#### [DATA SHOWN]
--------------------------------
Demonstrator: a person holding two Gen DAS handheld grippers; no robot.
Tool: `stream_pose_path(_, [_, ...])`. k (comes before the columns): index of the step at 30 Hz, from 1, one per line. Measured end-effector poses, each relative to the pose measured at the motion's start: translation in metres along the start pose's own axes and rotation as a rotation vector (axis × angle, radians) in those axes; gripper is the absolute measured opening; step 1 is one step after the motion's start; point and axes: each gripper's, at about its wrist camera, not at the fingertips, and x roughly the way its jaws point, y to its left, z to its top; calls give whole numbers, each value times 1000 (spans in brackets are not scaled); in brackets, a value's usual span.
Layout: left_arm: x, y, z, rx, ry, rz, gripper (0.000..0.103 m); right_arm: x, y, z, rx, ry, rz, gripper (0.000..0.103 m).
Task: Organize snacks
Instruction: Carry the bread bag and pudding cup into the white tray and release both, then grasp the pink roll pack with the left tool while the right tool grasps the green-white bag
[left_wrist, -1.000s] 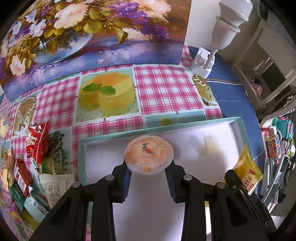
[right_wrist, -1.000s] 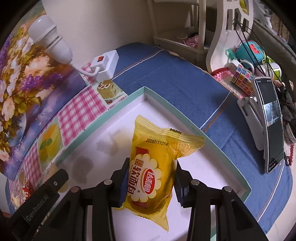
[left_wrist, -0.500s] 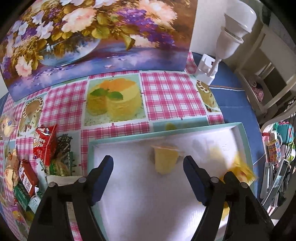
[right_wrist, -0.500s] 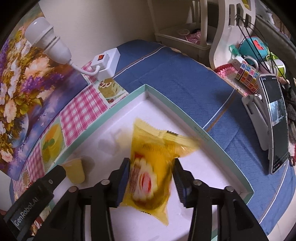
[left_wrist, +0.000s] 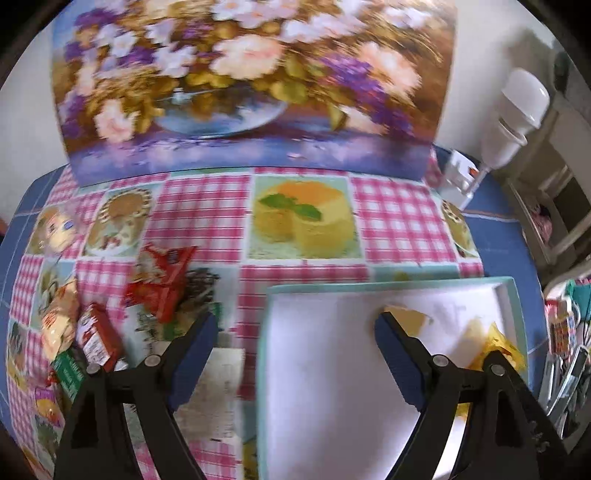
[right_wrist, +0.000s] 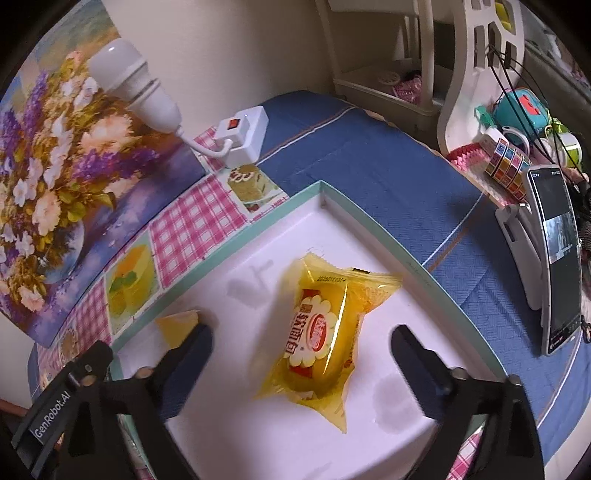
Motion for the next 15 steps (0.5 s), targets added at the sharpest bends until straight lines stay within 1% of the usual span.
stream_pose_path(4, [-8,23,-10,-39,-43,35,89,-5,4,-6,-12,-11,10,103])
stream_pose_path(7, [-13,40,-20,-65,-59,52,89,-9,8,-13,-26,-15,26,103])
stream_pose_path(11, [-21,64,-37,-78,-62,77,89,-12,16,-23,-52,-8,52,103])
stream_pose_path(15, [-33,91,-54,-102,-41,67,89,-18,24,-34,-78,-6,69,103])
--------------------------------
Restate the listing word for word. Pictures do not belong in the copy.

#### [EXERCISE ANSWER]
Demonstrator: a person holding two Gen DAS handheld grippers; no robot.
Tool: `stream_pose_path(_, [_, ...])`. k (comes before the columns): index of the step at 30 Hz, from 1, one per line. Measured end-effector poses, each relative to the pose measured at the motion's start: translation in metres along the start pose's own axes and rotation as a rotation vector (axis × angle, radians) in those axes; gripper is the absolute measured opening; step 1 is one step after the motion's start; point and axes: each gripper's, at about its wrist camera, not at the fingertips, and x roughly the way its jaws point, y to its left, z to its top; calls give whole numbers, each value times 1000 (spans in brackets are not scaled); in brackets, a value's usual span.
Layout: left_arm: x, y, z, rx, ry, rz, gripper (0.000..0.103 m); right_arm: x, y, z, rx, ry, rz, gripper (0.000..0.103 m).
Task: Organize snacks
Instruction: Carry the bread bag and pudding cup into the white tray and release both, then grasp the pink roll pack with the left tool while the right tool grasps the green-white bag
[left_wrist, -1.000s] 
[right_wrist, -1.000s] 
[left_wrist, -0.500s] 
[right_wrist, -0.500s] 
[left_wrist, +0.000s] 
[right_wrist, +0.000s] 
Motion for the next 15 steps (0.5 s), targets added at the sharpest bends until straight lines stay within 1% of the usual span.
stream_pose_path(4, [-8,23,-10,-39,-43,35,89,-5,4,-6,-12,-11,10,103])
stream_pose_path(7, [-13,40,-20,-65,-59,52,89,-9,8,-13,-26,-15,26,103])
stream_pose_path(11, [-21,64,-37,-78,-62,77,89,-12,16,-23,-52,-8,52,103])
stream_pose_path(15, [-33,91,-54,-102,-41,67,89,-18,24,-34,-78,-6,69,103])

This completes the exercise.